Obviously, it's not really about boosting that frequency at all.. cause we can't hear it. The effect is happening elsewhere if it's audible, so I have to say it seems pretty silly to talk about altering frequencies that we can't hear.

Are their even any speakers that reproduce sound that high? if so.. wtf is the point?
 
Fuck dogs. SRSLY.

Okay, it's true that passive circuits have a hell of a time 'boosting'... they can cut everything but a given range, but that's about it.

As for 'harsh/phasey'... never heard anyone associate those two directly like that, what exactly do you mean?

Jeff
 
Go get a digital EQ and boost past 20k and you'll hear what I mean. Then go to a mastering house and have them do the same with one of their analog EQs. While you're there check out the MP and see what it can/can't do. Then try and describe it the best you can with words. =D

Seriously guys, it's just another flavor to get air in your mix, maybe boosting at 18k with a Q of 0.4 will do the trick who knows. This is just what worked for one guy who used to do mastering for me.
 
highcut1mt7.png



Go get a digital EQ and boost past 20k and you'll hear what I mean.

We've gone from I-hear-dog-whistles silly to so-silly-the-ninjas-are-editing silly!

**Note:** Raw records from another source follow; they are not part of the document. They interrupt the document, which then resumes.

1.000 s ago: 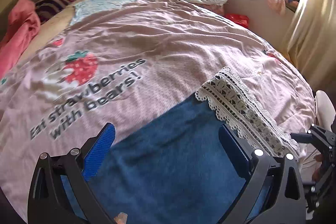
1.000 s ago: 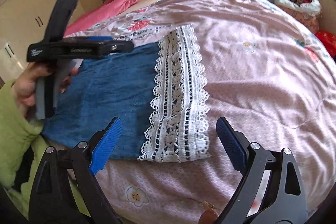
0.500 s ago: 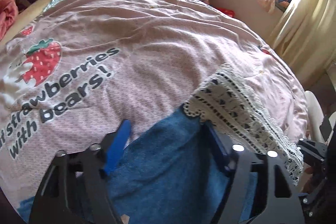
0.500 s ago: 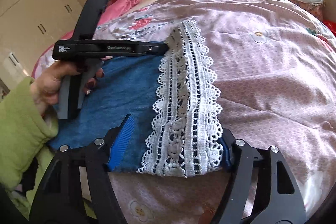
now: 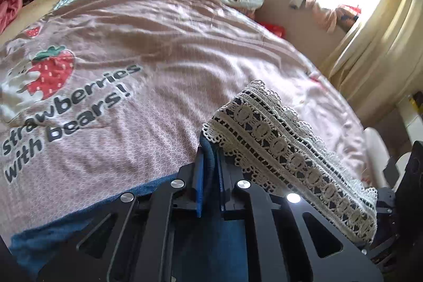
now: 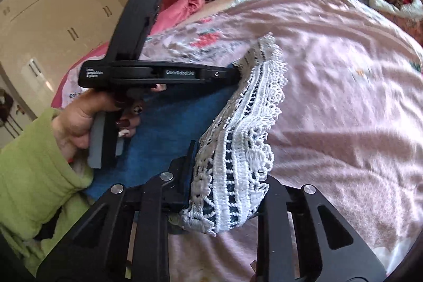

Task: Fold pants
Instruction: 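Grasp the lace-trimmed denim edge with the right gripper and lift it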

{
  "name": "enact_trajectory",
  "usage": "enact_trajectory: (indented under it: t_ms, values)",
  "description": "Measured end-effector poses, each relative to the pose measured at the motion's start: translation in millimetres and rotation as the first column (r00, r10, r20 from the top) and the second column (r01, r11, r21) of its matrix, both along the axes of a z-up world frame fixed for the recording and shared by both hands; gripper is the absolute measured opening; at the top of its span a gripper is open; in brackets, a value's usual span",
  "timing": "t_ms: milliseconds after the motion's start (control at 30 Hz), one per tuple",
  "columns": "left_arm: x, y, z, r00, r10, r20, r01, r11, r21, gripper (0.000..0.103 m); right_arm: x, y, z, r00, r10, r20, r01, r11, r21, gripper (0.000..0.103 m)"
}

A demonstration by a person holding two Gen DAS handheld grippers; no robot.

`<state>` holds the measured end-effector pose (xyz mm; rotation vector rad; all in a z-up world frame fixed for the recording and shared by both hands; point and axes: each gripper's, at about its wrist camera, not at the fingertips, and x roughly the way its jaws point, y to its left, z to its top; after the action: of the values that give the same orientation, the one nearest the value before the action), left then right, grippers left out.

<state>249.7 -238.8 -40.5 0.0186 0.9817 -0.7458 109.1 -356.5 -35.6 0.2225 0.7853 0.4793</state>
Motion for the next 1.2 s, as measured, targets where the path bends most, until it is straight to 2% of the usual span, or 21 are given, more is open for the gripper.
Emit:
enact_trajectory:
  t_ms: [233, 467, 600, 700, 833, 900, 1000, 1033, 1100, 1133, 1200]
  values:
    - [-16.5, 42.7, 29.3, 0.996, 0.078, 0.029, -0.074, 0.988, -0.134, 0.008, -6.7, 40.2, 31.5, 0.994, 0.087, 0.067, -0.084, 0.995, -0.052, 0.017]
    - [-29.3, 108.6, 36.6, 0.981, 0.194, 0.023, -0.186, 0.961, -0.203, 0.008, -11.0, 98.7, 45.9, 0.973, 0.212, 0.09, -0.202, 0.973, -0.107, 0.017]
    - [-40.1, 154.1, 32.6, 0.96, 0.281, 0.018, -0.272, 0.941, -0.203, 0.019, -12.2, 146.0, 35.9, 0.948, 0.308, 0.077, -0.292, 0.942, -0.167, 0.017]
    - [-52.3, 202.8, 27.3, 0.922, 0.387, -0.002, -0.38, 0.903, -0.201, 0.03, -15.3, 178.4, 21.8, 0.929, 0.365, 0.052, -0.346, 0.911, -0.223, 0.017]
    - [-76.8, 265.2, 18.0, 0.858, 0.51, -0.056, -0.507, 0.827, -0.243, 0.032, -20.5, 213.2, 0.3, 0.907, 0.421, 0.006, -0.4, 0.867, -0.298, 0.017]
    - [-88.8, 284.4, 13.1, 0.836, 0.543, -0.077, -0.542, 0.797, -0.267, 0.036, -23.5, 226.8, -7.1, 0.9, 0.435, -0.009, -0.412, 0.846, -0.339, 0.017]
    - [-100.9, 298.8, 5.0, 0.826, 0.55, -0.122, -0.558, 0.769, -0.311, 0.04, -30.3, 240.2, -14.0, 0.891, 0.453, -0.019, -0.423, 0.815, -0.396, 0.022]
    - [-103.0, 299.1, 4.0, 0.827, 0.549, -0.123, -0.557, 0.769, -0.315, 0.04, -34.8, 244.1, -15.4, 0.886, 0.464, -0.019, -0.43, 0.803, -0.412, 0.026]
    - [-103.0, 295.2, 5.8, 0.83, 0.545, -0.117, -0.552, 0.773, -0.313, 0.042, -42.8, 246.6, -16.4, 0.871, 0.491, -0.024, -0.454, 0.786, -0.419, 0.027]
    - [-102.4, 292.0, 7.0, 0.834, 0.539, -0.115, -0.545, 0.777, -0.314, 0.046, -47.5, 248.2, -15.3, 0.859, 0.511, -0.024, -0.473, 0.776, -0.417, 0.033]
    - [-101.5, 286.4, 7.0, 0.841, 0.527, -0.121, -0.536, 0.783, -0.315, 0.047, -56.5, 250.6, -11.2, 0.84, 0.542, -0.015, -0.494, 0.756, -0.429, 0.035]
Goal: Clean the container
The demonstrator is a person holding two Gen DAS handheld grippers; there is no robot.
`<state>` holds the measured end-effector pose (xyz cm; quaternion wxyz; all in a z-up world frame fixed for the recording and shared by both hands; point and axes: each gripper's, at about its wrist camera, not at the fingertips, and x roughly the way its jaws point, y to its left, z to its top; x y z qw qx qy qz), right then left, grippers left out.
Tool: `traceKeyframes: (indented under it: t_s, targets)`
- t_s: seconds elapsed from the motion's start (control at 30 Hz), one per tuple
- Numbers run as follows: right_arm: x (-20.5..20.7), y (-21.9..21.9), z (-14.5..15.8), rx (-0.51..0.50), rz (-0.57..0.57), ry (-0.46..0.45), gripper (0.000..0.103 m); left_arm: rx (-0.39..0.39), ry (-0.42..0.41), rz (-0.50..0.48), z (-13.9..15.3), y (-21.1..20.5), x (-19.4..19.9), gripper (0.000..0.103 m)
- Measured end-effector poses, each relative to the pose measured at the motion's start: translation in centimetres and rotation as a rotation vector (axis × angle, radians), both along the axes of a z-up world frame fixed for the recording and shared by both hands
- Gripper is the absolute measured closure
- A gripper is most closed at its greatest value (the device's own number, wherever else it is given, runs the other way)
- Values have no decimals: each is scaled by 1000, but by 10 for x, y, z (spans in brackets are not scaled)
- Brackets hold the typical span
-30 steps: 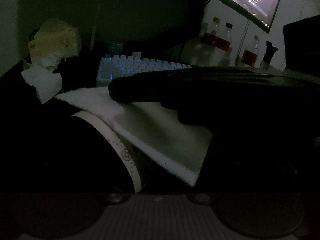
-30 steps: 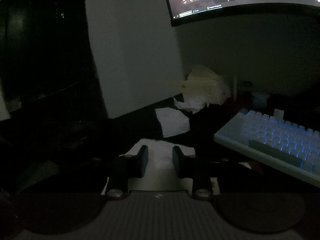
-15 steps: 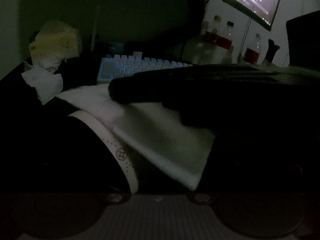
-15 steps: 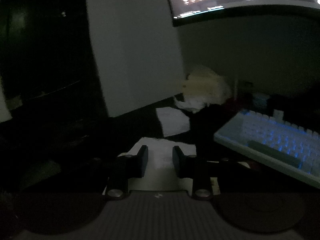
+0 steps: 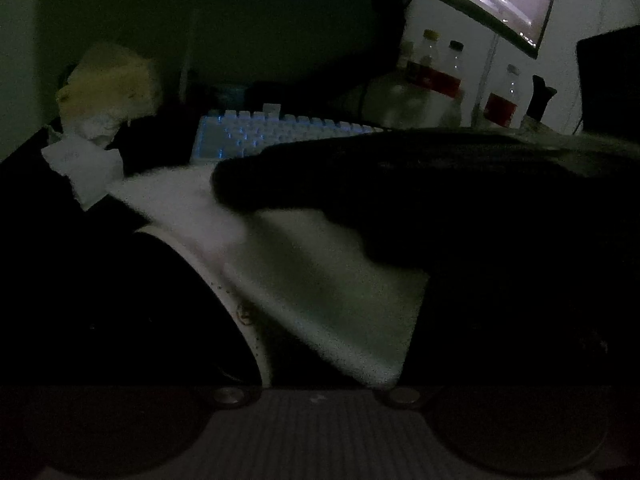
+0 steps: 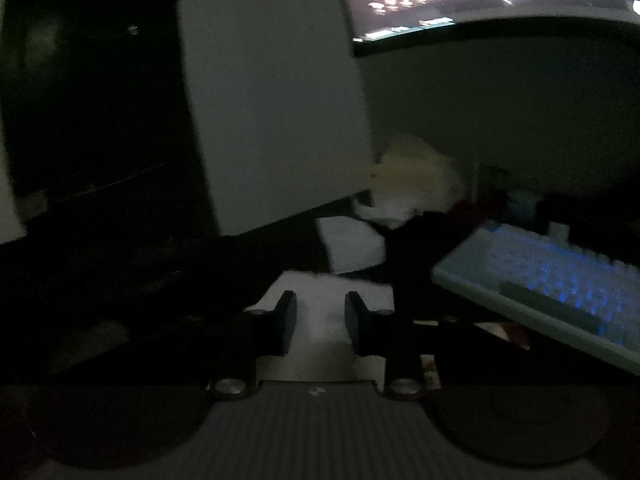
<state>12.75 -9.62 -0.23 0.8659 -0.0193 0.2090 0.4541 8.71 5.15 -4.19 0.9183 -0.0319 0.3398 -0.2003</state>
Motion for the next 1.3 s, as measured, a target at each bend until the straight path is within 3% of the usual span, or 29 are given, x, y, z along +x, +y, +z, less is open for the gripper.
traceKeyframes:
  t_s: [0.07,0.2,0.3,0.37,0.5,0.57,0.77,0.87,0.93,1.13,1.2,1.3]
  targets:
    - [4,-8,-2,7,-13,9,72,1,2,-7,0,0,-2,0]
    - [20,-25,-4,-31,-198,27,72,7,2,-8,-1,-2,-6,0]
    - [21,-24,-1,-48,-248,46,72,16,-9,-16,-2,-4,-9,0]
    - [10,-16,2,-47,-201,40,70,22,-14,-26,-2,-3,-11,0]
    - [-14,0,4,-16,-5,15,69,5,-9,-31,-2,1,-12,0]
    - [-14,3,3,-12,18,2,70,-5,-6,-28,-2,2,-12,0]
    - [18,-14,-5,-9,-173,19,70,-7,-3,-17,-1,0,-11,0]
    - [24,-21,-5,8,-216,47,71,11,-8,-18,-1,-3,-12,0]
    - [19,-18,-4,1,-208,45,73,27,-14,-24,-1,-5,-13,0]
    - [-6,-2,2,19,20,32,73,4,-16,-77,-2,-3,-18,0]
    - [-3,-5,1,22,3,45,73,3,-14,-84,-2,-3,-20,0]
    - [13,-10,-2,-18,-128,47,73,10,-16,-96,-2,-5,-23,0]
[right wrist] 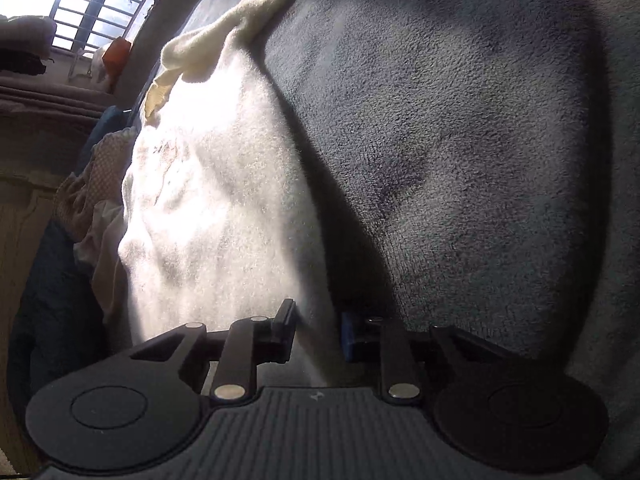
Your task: Fold clothes
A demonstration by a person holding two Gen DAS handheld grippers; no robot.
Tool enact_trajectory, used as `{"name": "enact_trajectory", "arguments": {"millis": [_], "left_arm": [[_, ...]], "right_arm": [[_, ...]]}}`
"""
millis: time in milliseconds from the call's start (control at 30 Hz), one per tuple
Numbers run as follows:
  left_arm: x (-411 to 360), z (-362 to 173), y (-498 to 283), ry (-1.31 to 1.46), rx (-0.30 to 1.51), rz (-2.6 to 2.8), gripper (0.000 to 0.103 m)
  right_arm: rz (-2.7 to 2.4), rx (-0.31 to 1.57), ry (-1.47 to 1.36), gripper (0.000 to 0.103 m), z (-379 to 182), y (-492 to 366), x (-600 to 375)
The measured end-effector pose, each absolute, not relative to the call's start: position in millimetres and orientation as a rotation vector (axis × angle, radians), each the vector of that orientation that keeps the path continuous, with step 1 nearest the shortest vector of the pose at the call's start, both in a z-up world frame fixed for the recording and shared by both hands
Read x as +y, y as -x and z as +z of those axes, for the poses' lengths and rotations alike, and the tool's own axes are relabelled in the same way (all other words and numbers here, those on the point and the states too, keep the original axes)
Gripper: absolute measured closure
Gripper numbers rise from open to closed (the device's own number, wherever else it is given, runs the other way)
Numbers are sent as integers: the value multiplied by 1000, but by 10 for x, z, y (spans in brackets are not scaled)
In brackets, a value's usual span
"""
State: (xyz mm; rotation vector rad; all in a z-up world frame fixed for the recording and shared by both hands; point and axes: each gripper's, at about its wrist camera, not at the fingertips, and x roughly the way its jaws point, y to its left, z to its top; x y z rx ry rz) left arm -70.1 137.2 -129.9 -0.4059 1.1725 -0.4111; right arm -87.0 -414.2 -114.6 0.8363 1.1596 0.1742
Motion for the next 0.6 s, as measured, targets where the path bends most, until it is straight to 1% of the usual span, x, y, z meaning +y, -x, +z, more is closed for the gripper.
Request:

Someone call JP22!

Yeah, I do see what you mean about air, but... 27K was a little out there. You're not hearing that frequency at all on a 44.1K CD, and unless your preamps and converters were made by Norwegian black-metallers who were trying to make noise so shrill it made ice explode...

Jeff
 
Wow, I didn't know you could get e-mails like that for one. And yeah my computer messed up and I had to edit.

But, yeah, there has been lots written on this subject. Rupert Neve has a good one. Check it out. I'm not trying to convince you of anything though, it's just another flavor. I wonder why all those nice analog eq's have the option though...
 
Just edit your subscription preferences in the User Control Panel and you can tell it what to send and where to send it. That's why I wind up responding to things within minutes if I'm at the computer.

The thing with analog EQs is that they never do *just* what you tell them to do. There's always some little anomaly that makes things a little different. We can call it 'character' or we can call it 'fucked up'... learning to use an individual unit can be as weird as learning to use a whole class of products because there's just so much bizarre in a tiny little box and things never work exactly how they should.

Jeff
 
Well, I guess I'll just call it by what it is for simplicities sake, hard enough to describe sound as it is!


But the point I think you're missing JBroll (or maybe I didn't make it clear enough) is that mostly when this happens in mastering or on the 2bus, the boosts are fairly wide Q or a shelf which affects other areas too (even the 32k boost on the Avalon747 are audible with a wide enough Q!). Like I said earlier, it's not about that frequency, it's about what happens leading up to it. If you read Neve's article he even believes that people can hear about 20k, just not conciously. I don't know if I agree but hey... Try it out for yourself though!
 
There isn't much to explain it on the link I posted, sorry, the story goes that the affect of something happening that high, whether it be distortion or magical cymbal pickup, or whatever, can be heard lower...the effect...not the frequency itself.

When you add noise of that band into you're audio, you will definitely hear it's affect.

Am I using my affect/effect correctly?
 
If other things in the chain like limiters/compressor further along can 'hear' that high, well...?

Hmm, that's an interesting point...I can't think of any situation where it would make a difference off hand, but that definitely doesn't mean I'm ruling out the possibility.
 
I see what he is saying about boosting at 27k. If you use a fairly wide Q, you might not hear the actual center frequency being boosted, but you can maybe hear some of the frequencies leading up to it.